▶ **Exercise details**
Only the pictures are to be left out; set down the rest of the records exactly.

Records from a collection
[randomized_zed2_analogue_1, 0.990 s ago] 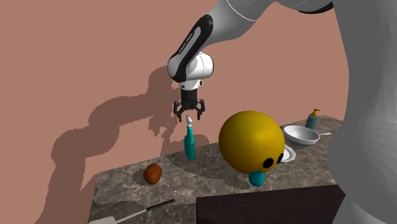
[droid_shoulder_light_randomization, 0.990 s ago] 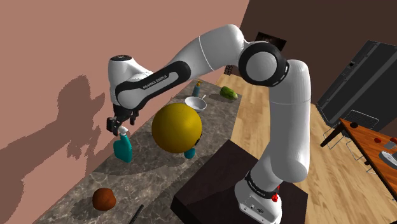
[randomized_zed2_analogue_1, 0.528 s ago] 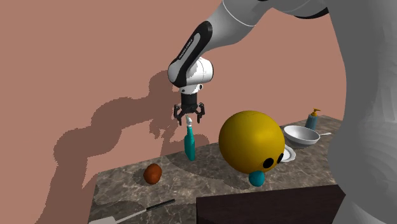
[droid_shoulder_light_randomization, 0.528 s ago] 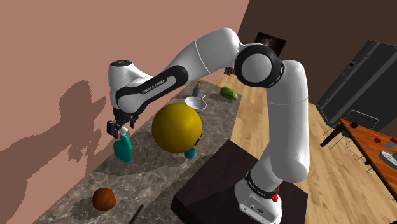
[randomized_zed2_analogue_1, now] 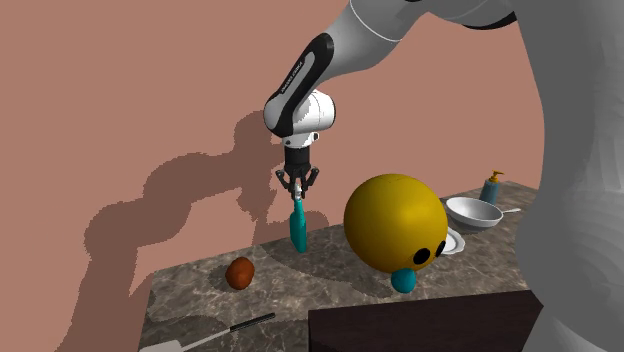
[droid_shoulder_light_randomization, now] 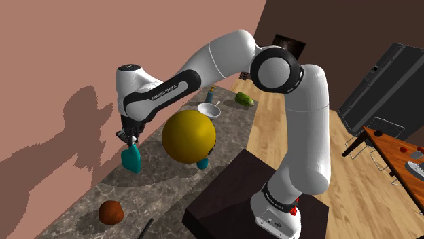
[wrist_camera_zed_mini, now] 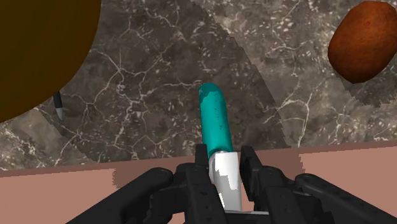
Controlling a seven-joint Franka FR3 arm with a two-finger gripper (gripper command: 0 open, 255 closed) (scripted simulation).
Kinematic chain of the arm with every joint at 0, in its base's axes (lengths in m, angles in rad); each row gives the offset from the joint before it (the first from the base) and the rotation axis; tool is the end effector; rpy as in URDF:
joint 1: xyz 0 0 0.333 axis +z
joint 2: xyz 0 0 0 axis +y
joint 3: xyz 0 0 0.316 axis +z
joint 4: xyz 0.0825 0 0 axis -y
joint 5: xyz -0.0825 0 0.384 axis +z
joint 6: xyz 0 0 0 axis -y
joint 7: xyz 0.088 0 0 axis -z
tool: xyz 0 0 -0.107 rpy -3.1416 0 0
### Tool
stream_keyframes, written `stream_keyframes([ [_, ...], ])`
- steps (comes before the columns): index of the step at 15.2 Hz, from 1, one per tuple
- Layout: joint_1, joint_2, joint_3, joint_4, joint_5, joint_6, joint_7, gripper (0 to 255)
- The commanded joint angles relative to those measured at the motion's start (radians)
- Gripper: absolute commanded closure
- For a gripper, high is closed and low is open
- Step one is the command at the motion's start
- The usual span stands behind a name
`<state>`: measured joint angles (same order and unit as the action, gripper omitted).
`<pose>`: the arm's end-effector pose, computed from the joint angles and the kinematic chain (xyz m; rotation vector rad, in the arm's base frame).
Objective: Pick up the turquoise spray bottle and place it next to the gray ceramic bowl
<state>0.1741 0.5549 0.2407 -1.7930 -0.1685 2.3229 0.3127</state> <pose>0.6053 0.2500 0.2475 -3.1268 -0.2875 0.0087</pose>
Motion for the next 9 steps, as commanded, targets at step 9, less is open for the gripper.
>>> stream_keyframes([
  [9, -0.004, -0.026, 0.005, 0.003, 0.008, -0.029, -0.005, 255],
])
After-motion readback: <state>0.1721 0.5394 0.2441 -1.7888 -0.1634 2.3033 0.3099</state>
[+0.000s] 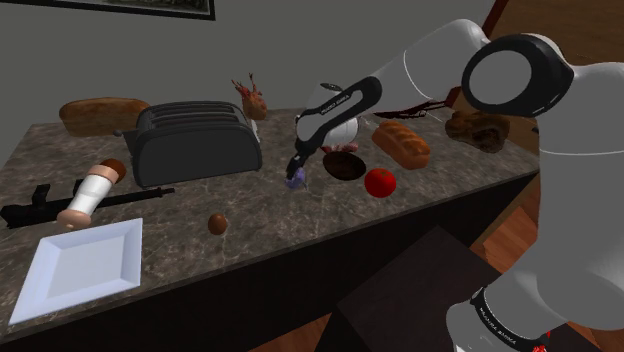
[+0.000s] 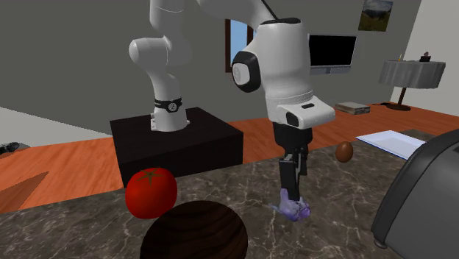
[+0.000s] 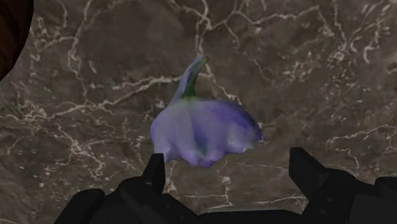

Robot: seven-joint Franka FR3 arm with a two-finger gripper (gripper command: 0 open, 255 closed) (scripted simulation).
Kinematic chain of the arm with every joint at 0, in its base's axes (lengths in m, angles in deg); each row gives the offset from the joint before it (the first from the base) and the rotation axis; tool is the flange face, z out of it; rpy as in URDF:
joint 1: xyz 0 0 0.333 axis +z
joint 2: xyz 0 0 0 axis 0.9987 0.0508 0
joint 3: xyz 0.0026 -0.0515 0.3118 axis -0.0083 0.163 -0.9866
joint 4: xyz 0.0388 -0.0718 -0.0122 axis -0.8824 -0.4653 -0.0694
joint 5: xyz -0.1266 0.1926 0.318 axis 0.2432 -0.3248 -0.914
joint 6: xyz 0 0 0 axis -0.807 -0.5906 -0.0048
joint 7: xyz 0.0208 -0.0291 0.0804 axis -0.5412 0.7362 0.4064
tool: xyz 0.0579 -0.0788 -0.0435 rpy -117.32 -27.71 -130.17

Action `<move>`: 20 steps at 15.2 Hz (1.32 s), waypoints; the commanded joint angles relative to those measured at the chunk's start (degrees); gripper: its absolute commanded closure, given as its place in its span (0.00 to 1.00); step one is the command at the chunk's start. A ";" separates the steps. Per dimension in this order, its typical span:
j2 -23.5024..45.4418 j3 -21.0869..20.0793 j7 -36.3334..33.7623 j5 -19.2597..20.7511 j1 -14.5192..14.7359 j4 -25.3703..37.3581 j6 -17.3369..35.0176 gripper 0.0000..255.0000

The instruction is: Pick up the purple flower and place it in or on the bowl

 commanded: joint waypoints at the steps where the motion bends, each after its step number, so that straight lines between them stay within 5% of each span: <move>1: 0.60 -0.03 -0.01 -0.01 0.06 0.28 0.35 0.00; 7: 0.59 -0.03 -0.01 -0.01 0.05 0.28 0.34 0.00; 8: 0.59 -0.03 -0.01 -0.01 0.05 0.28 0.34 1.00; 20: -1.15 -0.06 -0.47 0.37 -0.04 0.08 -1.17 1.00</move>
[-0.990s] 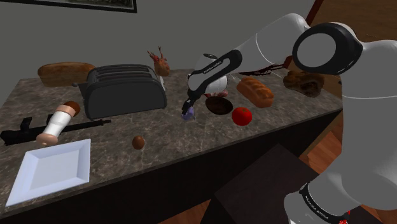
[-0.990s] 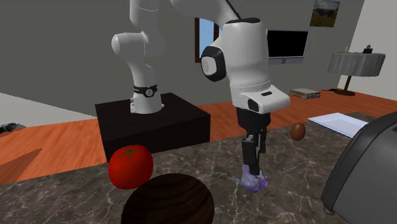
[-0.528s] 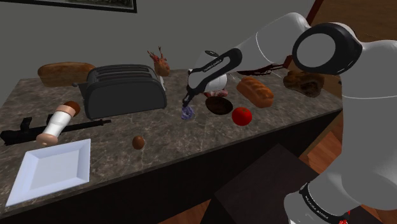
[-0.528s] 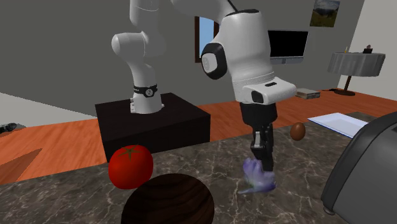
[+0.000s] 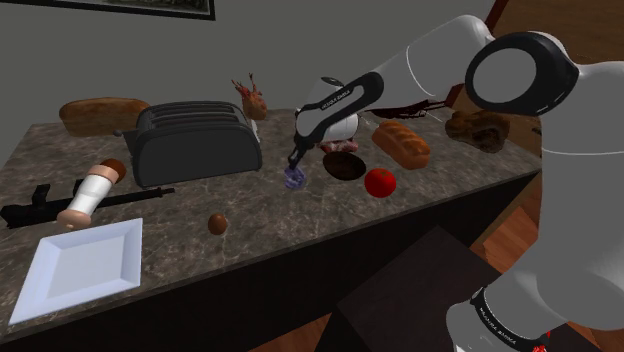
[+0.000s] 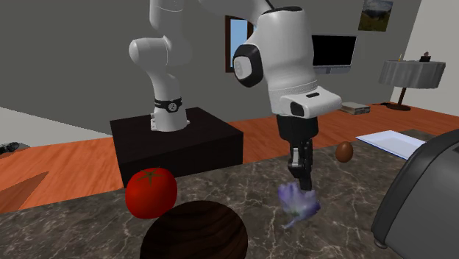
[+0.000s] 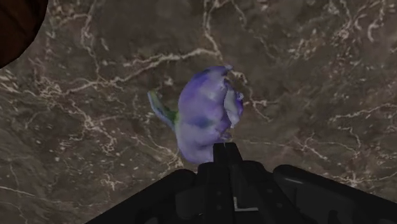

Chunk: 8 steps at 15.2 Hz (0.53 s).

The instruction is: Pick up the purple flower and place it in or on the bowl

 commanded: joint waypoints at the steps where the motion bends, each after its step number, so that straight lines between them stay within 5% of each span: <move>1: 0.00 0.00 0.00 0.00 0.00 0.00 0.00 1.00; 2: 0.00 0.00 0.00 0.00 0.00 0.00 0.00 0.00; 6: 1.49 -6.87 9.94 -11.09 -13.41 3.15 -15.09 0.00; 8: 2.34 -7.43 10.46 -11.73 -14.40 3.59 -16.01 0.00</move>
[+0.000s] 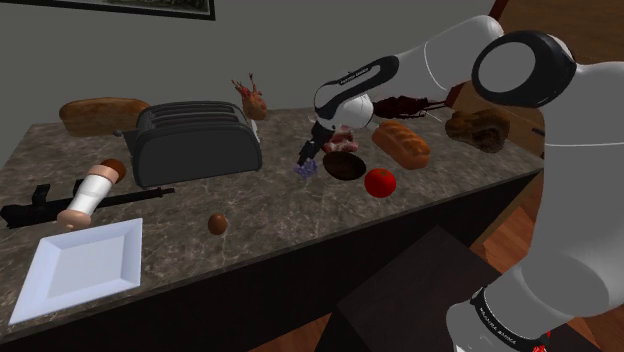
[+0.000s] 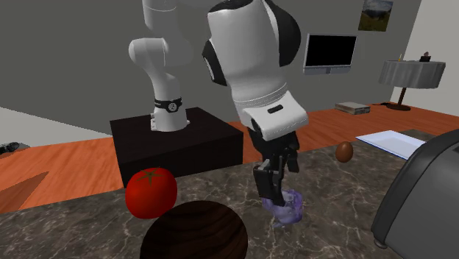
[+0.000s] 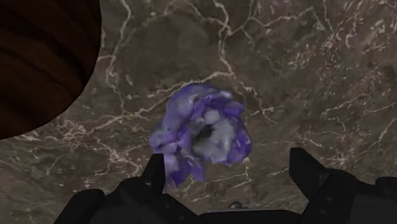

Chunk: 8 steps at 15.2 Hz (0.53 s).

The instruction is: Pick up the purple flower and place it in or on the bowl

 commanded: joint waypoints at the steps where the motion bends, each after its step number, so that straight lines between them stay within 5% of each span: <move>1: 1.99 -0.76 0.38 -0.70 -0.80 -0.10 -5.04 0.00; 8: 5.36 -3.32 -0.75 1.18 -2.01 0.32 -1.83 0.00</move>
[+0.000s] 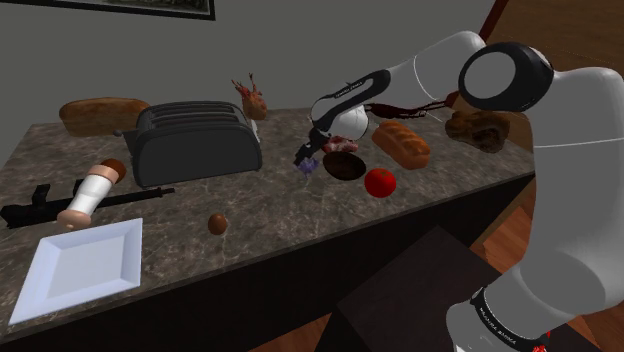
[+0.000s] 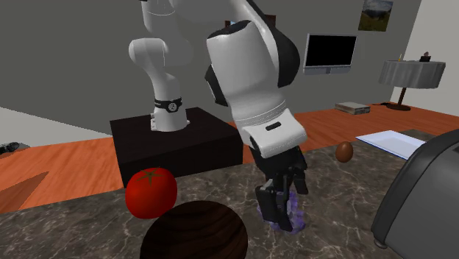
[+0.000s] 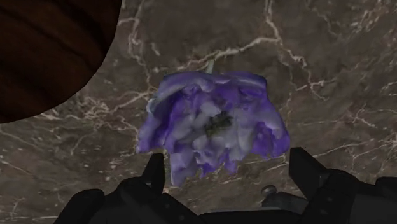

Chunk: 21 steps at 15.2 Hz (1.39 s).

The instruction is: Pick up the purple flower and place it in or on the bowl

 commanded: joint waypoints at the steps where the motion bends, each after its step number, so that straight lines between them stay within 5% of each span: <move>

▶ **Finished exercise**
[randomized_zed2_analogue_1, 0.990 s ago] 
[droid_shoulder_light_randomization, 0.990 s ago] 
[randomized_zed2_analogue_1, 0.528 s ago] 
[droid_shoulder_light_randomization, 0.528 s ago] 
[randomized_zed2_analogue_1, now] 
[droid_shoulder_light_randomization, now] 
[wrist_camera_zed_mini, now] 
Controlling a seven-joint Franka FR3 arm with a two-finger gripper (gripper command: 0 open, 255 closed) (scripted simulation).
Kinematic chain of the arm with every joint at 0, in its base's axes (lengths in m, angles in rad); each row gives the offset from the joint before it (the first from the base) and the rotation axis; tool is the end effector; rpy as in URDF:
joint 1: xyz 0 0 0.333 axis +z
joint 2: xyz 0 0 0 axis +y
joint 3: xyz 0 0 0.316 axis +z
joint 4: xyz 0.0825 0 0 axis -y
joint 5: xyz -0.0825 0 0.384 axis +z
joint 6: xyz 0 0 0 axis -y
joint 7: xyz 0.088 0 0 axis -z
tool: xyz 0 0 -0.107 rpy -3.1416 0 0
### Tool
stream_keyframes, written `stream_keyframes([ [_, ...], ])`
- steps (comes before the columns): index of the step at 15.2 Hz, from 1, one per tuple
- Layout: joint_1, joint_2, joint_3, joint_4, joint_5, joint_6, joint_7, gripper (0 to 255)
- The commanded joint angles relative to those measured at the motion's start (radians)
- Gripper: absolute commanded closure
- For a gripper, high is closed and low is open
- Step one is the command at the motion's start
- The usual span stands behind a name
`<state>`: measured joint angles (same order and unit as the action, gripper omitted).
`<pose>`: the arm's end-effector pose, computed from the joint angles and the kinematic chain (xyz m; rotation vector rad, in the arm's base frame).
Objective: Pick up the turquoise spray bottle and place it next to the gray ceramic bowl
<state>0.1741 0.5549 0.2407 -1.7930 -0.1685 2.3229 0.3127</state> <pose>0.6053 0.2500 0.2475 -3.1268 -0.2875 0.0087</pose>
Motion for the next 9 steps, as commanded, targets at step 9, less is open for the gripper.
>>> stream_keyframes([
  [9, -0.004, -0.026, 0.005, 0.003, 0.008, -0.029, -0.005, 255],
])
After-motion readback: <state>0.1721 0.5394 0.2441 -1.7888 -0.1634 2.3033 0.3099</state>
[+0.000s] 
[+0.000s] 
[+0.000s] 

Robot: seven-joint Franka FR3 arm with a two-finger gripper (gripper command: 0 open, 255 closed) (scripted simulation).
Kinematic chain of the arm with every joint at 0, in its base's axes (lengths in m, angles in deg); each row gives the offset from the joint before it (the first from the base) and the rotation axis; tool is the flange face, z out of it; rpy as in URDF:
joint 1: xyz 0 0 0.333 axis +z
joint 2: xyz 0 0 0 axis 0.9987 0.0508 0
joint 3: xyz 0.0026 -0.0515 0.3118 axis -0.0083 0.163 -0.9866
joint 4: xyz 0.0388 -0.0718 -0.0122 axis -0.8824 -0.4653 -0.0694
joint 5: xyz -0.1266 0.1926 0.318 axis 0.2432 -0.3248 -0.914
joint 6: xyz 0 0 0 axis -0.807 -0.5906 -0.0048
joint 7: xyz 0.0208 -0.0291 0.0804 axis -0.5412 0.7362 0.4064
tool: xyz 0.0579 -0.0788 -0.0435 rpy -117.32 -27.71 -130.17

Action `<move>`: 20 steps at 15.2 Hz (1.32 s), waypoints; the commanded joint angles relative to those measured at the chunk's start (degrees); gripper: its absolute commanded closure, given as its place in its span (0.00 to 1.00); step one is the command at the chunk's start. A ";" separates the steps. Per dimension in this order, its typical span:
j2 -23.5024..45.4418 j3 -21.0869..20.0793 j7 -36.3334..33.7623 j5 -19.2597..20.7511 j1 -14.5192..14.7359 j4 -25.3703..37.3581 j6 -17.3369..35.0176 gripper 0.0000..255.0000

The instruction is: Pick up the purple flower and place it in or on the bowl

 commanded: joint waypoints at the steps where the motion bends, each after its step number, so that straight lines between them stay within 5% of each span: <move>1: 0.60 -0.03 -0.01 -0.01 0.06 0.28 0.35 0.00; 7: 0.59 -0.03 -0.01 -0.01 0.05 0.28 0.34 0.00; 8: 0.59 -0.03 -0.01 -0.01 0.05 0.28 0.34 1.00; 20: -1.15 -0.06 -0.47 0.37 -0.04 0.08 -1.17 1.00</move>
[-0.990s] 
[-0.990s] 
[-0.528s] 
[-0.528s] 
[+0.000s] 
[+0.000s] 
[+0.000s] 

Chunk: 8 steps at 15.2 Hz (0.53 s).

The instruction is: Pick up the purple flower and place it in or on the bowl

 commanded: joint waypoints at the steps where the motion bends, each after its step number, so that straight lines between them stay within 5% of each span: <move>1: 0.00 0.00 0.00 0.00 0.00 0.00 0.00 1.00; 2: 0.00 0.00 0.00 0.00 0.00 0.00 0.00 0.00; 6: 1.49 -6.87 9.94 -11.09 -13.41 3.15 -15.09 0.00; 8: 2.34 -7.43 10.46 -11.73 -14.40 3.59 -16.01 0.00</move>
[+0.000s] 
[+0.000s] 
[+0.000s] 

Chunk: 8 steps at 15.2 Hz (0.53 s).

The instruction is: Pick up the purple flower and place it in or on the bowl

 commanded: joint waypoints at the steps where the motion bends, each after its step number, so that straight lines between them stay within 5% of each span: <move>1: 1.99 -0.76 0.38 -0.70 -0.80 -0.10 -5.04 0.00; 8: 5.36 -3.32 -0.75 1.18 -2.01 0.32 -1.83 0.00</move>
[+0.000s] 
[+0.000s] 
[+0.000s] 

Chunk: 21 steps at 15.2 Hz (1.39 s).

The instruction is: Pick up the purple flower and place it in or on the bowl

 commanded: joint waypoints at the steps where the motion bends, each after its step number, so that straight lines between them stay within 5% of each span: <move>

This finishes the answer to the exercise.